Multiple Memory Systems for Enhancing the Long-term Memory of Agent

TL;DR

This work introduces Multiple Memory Systems (MMS), a memory architecture for LLM-powered agents that transforms short-term memory into high-quality long-term memory fragments across five types (M_key, M_short, M_cog, M_epi, M_sem). It constructs Retrieval Memory Units (MU_ret) for query matching and Contextual Memory Units (MU_cont) to enrich generation, with a cosineSimilarity-based top-$k$ retrieval process and a one-to-one mapping between MU_ret and MU_cont. Experimental evaluation on the LoCoMo dataset shows MMS outperforming MemoryBank, A-MEM, and Naive RAG in recall and generation metrics, with ablations confirming the value of individual memory fragments and robustness analyses validating performance across memory counts and overheads. The approach demonstrates practical value by improving long-term memory recall and response quality while maintaining acceptable computational costs, and it grounds memory design in cognitive psychology principles such as encoding specificity and levels of processing.

Abstract

An agent powered by large language models have achieved impressive results, but effectively handling the vast amounts of historical data generated during interactions remains a challenge. The current approach is to design a memory module for the agent to process these data.
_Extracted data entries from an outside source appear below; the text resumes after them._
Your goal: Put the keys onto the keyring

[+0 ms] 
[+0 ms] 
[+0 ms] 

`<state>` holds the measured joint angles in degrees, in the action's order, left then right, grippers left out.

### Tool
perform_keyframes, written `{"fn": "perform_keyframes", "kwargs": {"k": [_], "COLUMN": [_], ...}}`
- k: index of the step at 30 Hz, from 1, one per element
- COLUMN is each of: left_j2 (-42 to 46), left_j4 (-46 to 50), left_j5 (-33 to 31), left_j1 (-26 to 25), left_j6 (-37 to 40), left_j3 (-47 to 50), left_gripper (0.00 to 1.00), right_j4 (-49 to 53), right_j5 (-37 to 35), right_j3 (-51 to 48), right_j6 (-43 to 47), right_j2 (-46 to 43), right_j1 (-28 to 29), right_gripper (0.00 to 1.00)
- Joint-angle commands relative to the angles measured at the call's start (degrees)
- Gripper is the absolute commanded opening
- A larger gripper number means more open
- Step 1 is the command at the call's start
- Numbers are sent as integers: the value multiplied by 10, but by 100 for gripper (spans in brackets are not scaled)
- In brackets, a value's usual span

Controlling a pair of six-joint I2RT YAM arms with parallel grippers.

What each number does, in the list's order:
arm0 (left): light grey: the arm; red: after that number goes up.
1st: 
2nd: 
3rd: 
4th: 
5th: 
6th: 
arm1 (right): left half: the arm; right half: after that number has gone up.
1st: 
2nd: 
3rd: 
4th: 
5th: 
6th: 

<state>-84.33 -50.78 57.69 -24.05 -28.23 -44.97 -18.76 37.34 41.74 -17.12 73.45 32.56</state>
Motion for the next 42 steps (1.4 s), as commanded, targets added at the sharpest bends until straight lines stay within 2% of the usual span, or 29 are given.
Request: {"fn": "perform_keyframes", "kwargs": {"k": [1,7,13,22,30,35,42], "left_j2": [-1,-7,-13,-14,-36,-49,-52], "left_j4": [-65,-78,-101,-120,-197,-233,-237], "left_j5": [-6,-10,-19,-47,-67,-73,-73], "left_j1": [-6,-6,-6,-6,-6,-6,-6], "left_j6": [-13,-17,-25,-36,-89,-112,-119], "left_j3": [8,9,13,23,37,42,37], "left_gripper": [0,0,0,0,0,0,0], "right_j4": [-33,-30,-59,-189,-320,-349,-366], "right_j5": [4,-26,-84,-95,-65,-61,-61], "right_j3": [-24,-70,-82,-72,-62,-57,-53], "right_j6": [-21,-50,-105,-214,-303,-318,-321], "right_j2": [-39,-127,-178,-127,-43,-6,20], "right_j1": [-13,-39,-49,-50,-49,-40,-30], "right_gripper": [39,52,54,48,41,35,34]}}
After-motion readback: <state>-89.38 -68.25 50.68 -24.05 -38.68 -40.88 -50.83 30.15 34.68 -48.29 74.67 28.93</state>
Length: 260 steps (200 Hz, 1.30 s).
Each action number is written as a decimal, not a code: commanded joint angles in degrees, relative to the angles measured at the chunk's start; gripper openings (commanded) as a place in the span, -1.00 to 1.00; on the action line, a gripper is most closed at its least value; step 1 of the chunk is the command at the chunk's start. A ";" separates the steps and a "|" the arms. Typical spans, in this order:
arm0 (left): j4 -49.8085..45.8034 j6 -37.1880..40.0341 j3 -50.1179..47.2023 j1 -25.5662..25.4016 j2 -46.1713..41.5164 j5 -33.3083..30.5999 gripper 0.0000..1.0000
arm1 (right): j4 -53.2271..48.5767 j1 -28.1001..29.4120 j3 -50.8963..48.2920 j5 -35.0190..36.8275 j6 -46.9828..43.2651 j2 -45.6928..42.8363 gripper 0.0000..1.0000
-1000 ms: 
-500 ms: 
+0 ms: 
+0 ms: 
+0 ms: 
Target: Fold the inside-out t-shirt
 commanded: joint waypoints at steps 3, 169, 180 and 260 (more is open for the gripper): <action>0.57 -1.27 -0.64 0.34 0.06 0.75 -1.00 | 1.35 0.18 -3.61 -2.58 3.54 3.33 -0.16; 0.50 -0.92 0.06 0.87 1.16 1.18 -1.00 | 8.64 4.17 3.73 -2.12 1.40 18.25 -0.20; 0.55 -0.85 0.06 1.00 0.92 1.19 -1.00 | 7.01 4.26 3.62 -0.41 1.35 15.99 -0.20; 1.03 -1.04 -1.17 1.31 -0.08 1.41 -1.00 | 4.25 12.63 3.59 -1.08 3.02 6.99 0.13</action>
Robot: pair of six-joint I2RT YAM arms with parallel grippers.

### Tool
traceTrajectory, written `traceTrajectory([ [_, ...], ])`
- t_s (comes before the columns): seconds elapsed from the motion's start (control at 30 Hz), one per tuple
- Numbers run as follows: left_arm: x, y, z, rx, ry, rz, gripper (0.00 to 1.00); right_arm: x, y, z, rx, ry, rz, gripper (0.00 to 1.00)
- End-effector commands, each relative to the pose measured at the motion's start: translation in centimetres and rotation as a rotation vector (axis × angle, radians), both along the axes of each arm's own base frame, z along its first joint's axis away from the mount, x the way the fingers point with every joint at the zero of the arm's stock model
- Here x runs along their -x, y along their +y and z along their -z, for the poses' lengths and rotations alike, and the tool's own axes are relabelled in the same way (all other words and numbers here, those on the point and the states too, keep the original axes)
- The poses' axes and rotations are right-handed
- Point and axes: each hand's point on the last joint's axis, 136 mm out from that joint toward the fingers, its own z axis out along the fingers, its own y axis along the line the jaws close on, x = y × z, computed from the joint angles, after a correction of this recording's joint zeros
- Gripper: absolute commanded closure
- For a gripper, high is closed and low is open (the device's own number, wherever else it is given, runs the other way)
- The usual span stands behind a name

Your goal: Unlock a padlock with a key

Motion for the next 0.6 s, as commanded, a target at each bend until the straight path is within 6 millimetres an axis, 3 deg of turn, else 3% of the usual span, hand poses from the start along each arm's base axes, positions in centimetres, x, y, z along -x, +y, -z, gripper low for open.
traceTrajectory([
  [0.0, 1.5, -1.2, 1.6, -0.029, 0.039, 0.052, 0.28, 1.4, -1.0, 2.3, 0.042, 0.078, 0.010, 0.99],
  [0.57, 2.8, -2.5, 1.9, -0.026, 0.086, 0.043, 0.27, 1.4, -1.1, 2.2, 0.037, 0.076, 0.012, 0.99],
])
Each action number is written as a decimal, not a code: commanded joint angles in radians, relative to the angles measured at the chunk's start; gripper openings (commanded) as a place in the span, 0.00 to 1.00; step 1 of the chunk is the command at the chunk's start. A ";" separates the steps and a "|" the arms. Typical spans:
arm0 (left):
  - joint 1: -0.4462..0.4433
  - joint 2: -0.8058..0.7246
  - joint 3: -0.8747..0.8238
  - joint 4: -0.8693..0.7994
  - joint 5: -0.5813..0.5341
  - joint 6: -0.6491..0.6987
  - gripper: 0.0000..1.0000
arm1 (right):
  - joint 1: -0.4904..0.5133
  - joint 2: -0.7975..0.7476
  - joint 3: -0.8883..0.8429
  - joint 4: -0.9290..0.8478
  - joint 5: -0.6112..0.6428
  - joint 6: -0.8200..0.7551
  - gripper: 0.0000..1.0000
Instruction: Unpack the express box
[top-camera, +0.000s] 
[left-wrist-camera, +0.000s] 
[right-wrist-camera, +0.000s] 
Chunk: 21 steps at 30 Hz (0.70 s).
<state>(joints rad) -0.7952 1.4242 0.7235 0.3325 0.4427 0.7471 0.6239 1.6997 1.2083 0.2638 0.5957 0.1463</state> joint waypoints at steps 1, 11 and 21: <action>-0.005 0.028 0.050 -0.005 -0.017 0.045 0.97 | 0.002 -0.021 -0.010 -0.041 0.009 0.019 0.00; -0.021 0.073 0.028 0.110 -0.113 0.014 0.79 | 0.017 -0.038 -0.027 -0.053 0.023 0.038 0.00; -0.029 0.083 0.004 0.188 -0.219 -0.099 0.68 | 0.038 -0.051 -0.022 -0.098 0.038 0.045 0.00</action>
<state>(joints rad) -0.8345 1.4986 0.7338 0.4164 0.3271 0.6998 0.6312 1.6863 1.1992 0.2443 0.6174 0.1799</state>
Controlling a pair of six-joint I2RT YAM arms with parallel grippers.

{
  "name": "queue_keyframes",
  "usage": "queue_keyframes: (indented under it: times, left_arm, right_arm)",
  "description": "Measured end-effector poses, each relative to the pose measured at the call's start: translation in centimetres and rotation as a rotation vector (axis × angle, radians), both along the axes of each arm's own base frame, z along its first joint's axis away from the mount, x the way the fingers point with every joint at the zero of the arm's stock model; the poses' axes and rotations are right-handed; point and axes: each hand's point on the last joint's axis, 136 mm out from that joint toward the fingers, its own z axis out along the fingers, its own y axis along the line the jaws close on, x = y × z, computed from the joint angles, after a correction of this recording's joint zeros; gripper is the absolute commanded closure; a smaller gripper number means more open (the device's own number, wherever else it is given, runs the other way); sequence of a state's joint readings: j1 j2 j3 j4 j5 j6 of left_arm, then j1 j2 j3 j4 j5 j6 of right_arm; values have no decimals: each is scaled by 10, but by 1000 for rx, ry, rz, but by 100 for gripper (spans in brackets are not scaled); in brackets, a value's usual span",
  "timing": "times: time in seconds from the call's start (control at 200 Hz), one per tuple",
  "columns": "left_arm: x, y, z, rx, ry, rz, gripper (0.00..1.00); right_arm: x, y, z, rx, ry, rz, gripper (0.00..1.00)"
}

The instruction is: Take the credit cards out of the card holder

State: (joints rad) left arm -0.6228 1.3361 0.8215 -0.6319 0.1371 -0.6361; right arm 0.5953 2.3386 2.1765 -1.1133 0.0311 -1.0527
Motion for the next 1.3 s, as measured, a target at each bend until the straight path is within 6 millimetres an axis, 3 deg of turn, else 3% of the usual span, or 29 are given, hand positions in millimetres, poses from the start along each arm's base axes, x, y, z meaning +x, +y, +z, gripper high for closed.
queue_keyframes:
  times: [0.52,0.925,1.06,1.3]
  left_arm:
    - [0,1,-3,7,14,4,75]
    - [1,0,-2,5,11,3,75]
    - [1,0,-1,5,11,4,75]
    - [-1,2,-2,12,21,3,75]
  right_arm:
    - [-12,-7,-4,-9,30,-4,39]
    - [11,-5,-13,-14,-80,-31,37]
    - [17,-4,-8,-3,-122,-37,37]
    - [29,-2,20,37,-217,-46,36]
However, existing methods, such as MemoryBank and A-MEM, have poor quality of stored memory content, which affects recall performance and response quality. In order to better construct high-quality long-term memory content, we have designed a multiple memory system (MMS) inspired by cognitive psychology theory. The system processes short-term memory to multiple long-term memory fragments, and constructs retrieval memory units and contextual memory units based on these fragments, with a one-to-one correspondence between the two. During the retrieval phase, MMS will match the most relevant retrieval memory units based on the user's query. Then, the corresponding contextual memory units is obtained as the context for the response stage to enhance knowledge, thereby effectively utilizing historical data. Experiments on LoCoMo dataset compared our method with three others, proving its effectiveness. Ablation studies confirmed the rationality of our memory units. We also analyzed the robustness regarding the number of selected memory segments and the storage overhead, demonstrating its practical value.

Figures (2)

• Figure 1: Schematic of multi-memory system process: After acquiring short-term memory, MMS processes it into memory fragments and constructs retrieval units and contextual memory units. During retrieval, the k most relevant retrieval units are matched to the query, and their corresponding contextual units are then used as context input for the agent's response.
• Figure 2: Compare the impact on performance after adding other segments. In terms of recall metrics, MMS and MMS+Sem were compared. In terms of generation, MMS and MMS+Epi were compared. Sem refers to semantic memory, and Epi refers to episodic memory.